Hamilton Assis destaca que “a violência policial tem cor”. O perfil racial das vítimas revela que 76,5% dos mortos por violência são pessoas negras, chegando a 83,1% quando se trata especificamente de vítimas de ações policiais. “Os dados reforçam o impacto do racismo institucional no sistema de segurança pública brasileiro”, afirmou.

Relatório da Defensoria Pública do Estado da Bahia (DPE-BA) sobre audiências de custódia em Salvador, também citado pelo vereador, mostra que 91,5% das pessoas presas em 2022 se autodeclararam pretas ou pardas, contra apenas 3,9% de pessoas brancas. “O documento evidencia que pessoas negras são as principais vítimas de abordagens policiais violentas, revelando a cor como fator determinante na definição de suspeição”, frisou o parlamentar.

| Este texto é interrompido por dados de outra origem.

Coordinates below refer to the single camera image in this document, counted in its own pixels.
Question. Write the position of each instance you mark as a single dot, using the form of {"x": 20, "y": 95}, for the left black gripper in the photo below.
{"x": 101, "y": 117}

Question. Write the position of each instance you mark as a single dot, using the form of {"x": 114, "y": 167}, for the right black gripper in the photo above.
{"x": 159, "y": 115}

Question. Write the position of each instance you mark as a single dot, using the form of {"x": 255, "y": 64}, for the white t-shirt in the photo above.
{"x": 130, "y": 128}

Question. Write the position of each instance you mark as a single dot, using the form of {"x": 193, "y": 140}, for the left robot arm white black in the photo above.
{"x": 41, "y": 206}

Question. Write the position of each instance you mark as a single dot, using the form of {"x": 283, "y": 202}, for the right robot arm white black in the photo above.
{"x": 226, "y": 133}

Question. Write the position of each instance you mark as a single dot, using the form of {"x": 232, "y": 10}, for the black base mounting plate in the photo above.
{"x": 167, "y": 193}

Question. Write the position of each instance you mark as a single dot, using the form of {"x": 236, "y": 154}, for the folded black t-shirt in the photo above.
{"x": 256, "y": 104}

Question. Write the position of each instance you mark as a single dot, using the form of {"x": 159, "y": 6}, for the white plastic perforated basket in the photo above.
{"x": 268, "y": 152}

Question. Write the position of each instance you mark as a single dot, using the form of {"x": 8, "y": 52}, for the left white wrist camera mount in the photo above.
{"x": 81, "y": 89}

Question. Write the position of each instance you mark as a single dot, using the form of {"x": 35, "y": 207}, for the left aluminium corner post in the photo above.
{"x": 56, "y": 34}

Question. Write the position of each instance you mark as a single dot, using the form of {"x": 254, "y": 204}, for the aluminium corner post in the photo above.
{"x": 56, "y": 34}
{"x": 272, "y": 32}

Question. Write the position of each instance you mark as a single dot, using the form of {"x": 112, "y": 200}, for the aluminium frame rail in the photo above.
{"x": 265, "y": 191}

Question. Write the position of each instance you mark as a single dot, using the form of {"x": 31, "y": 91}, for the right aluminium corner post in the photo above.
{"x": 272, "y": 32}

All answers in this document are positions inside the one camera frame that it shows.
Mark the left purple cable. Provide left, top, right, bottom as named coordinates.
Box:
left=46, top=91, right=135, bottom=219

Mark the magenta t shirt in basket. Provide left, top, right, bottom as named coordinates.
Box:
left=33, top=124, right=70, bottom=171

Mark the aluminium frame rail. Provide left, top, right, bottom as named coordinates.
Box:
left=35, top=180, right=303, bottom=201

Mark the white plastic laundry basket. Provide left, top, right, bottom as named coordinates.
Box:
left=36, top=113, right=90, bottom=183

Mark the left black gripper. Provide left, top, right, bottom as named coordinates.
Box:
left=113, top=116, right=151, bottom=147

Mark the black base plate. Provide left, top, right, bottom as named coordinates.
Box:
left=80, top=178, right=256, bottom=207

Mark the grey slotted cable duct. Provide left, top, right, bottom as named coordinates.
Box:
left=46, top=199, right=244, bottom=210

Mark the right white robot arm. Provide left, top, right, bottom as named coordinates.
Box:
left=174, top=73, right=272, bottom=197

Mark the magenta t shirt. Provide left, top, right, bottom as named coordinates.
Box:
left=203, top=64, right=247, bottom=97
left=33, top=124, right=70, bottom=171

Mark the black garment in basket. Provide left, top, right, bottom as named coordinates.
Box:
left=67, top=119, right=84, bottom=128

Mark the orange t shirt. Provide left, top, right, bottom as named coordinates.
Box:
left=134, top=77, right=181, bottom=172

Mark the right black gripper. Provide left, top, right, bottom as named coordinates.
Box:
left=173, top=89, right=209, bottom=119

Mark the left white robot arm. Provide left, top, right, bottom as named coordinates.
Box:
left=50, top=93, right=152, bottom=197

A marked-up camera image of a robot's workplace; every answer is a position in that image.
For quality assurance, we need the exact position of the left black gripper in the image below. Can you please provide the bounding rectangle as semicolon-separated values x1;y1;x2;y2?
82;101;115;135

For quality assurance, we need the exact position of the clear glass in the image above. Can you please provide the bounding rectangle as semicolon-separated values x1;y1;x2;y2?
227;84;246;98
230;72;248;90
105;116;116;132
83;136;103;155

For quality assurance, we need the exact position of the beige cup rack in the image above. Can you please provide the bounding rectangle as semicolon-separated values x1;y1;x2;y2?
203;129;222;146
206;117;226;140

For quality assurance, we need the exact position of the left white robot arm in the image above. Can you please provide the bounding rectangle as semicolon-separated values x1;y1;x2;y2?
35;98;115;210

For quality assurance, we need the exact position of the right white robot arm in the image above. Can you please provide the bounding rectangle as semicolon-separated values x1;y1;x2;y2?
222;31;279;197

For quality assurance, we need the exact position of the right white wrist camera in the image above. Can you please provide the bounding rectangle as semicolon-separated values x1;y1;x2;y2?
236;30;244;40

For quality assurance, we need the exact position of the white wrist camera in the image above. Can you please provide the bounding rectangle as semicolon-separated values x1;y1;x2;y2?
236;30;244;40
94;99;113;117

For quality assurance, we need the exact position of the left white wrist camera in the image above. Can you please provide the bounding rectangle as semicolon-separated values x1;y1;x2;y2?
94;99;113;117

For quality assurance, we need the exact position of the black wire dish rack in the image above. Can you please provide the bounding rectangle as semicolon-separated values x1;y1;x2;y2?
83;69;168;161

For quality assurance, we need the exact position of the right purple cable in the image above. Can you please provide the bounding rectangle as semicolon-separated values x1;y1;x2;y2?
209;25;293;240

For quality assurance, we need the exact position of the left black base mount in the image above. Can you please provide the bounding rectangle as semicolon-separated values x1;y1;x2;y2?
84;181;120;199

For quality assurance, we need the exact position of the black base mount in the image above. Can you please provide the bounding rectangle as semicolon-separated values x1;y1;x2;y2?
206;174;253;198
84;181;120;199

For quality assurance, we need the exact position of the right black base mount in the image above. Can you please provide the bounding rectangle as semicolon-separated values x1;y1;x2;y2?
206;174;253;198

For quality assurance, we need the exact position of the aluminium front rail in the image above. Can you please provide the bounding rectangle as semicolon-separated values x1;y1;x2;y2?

Para Hamilton Assis, a adoção de protocolos públicos de abordagem é uma medida urgente e necessária para conter a seletividade racial e aumentar a transparência das ações policiais. “Estamos falando de vidas negras que seguem sendo ceifadas por uma lógica racista e seletiva. Protocolos públicos são uma ferramenta para proteger direitos, garantir transparência e enfrentar a violência que atinge, sobretudo, a juventude negra da Bahia.”, afirma o vereador.